__EXERCISE GOAL__
Would you please retype, exactly, the lines of the listing below between the line with "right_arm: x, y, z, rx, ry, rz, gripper" and the line with "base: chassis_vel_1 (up", inclusive?

__DATA BLOCK__
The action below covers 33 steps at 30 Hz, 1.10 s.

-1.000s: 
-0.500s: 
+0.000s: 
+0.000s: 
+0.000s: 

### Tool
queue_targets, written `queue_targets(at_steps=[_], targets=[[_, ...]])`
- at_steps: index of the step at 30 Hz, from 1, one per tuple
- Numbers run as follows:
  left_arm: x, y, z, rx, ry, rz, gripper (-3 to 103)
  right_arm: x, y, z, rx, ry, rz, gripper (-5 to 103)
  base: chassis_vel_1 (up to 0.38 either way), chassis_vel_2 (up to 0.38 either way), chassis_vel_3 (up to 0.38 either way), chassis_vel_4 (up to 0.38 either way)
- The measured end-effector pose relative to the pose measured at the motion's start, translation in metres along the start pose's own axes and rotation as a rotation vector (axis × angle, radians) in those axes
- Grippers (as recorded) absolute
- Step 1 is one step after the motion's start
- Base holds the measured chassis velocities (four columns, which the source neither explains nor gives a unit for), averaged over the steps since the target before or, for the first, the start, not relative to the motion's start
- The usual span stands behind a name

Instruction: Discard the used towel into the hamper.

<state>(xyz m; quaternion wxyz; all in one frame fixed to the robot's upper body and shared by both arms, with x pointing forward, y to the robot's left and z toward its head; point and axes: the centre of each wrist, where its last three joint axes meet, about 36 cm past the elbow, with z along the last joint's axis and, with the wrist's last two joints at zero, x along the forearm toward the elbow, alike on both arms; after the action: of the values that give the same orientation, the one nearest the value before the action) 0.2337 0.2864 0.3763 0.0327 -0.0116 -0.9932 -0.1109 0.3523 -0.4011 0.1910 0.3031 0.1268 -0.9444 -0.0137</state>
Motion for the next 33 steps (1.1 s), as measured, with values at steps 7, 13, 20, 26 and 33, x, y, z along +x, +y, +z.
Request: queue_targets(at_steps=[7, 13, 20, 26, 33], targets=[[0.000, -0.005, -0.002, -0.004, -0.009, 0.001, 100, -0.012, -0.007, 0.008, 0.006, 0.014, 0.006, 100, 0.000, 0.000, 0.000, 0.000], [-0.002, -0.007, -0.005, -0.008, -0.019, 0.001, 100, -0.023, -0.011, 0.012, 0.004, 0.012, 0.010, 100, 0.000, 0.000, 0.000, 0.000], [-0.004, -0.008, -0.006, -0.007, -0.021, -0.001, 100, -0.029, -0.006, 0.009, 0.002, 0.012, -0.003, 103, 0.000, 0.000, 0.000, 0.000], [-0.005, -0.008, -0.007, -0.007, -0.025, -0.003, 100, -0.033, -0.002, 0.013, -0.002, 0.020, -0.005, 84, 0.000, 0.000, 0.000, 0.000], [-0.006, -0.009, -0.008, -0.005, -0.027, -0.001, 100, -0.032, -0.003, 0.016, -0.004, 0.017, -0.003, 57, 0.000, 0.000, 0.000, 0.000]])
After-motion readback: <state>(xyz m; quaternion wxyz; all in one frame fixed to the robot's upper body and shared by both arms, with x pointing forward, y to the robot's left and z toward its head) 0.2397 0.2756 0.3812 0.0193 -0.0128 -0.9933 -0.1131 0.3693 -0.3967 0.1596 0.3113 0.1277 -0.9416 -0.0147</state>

__FINAL ANSWER__
  right_arm: x, y, z, rx, ry, rz, gripper (-5 to 103)
  base: chassis_vel_1 (up to 0.38 either way), chassis_vel_2 (up to 0.38 either way), chassis_vel_3 (up to 0.38 either way), chassis_vel_4 (up to 0.38 either way)

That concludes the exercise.